# Problem description
Could you copy every line in the listing below that has the word "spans"?

____ Source data

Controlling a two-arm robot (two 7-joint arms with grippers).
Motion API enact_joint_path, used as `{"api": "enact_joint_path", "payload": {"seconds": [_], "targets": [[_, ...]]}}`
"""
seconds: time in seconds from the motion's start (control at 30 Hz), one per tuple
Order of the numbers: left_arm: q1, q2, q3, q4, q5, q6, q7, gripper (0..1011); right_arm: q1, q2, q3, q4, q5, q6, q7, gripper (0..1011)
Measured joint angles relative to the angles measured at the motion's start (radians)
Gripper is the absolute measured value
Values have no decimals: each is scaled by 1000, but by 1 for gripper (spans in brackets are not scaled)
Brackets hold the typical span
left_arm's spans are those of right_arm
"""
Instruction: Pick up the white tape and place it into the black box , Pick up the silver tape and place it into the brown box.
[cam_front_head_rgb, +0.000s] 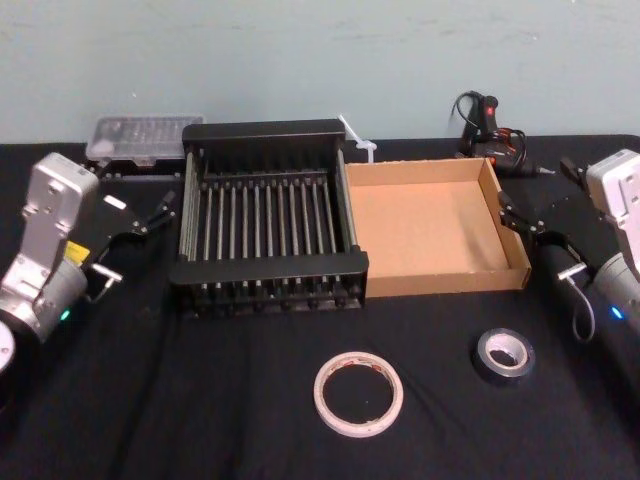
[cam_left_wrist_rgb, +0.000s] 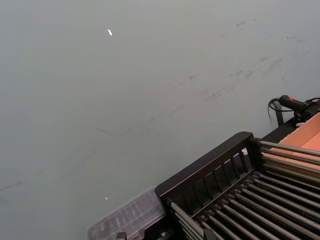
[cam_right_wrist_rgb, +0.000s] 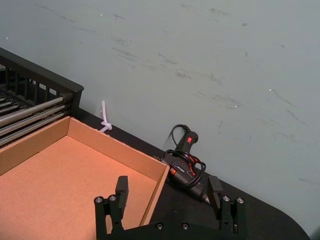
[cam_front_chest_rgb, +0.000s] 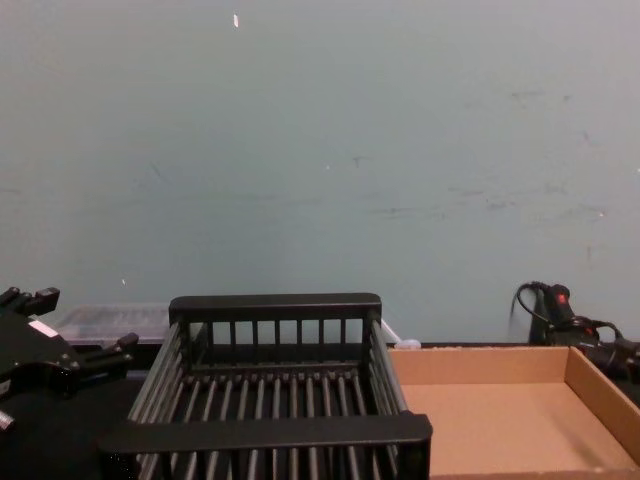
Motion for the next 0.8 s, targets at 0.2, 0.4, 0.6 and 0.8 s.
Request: {"api": "enact_joint_path", "payload": {"seconds": [0.2, 0.4, 0.6, 0.8], "targets": [[0, 0, 0, 0, 0, 0, 0, 1001, 0, 0, 0, 0, 0, 0, 0, 1002], [0, 0, 0, 0, 0, 0, 0, 1001, 0, 0, 0, 0, 0, 0, 0, 1002], [0, 0, 0, 0, 0, 0, 0, 1001, 0, 0, 0, 0, 0, 0, 0, 1002], [0, 0, 0, 0, 0, 0, 0, 1001, 0, 0, 0, 0, 0, 0, 0, 1002]]}}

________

# Completed exercise
Values have no decimals: each is scaled by 1000, but by 1 for gripper (spans in brackets are not scaled)
left_arm's spans are those of right_arm

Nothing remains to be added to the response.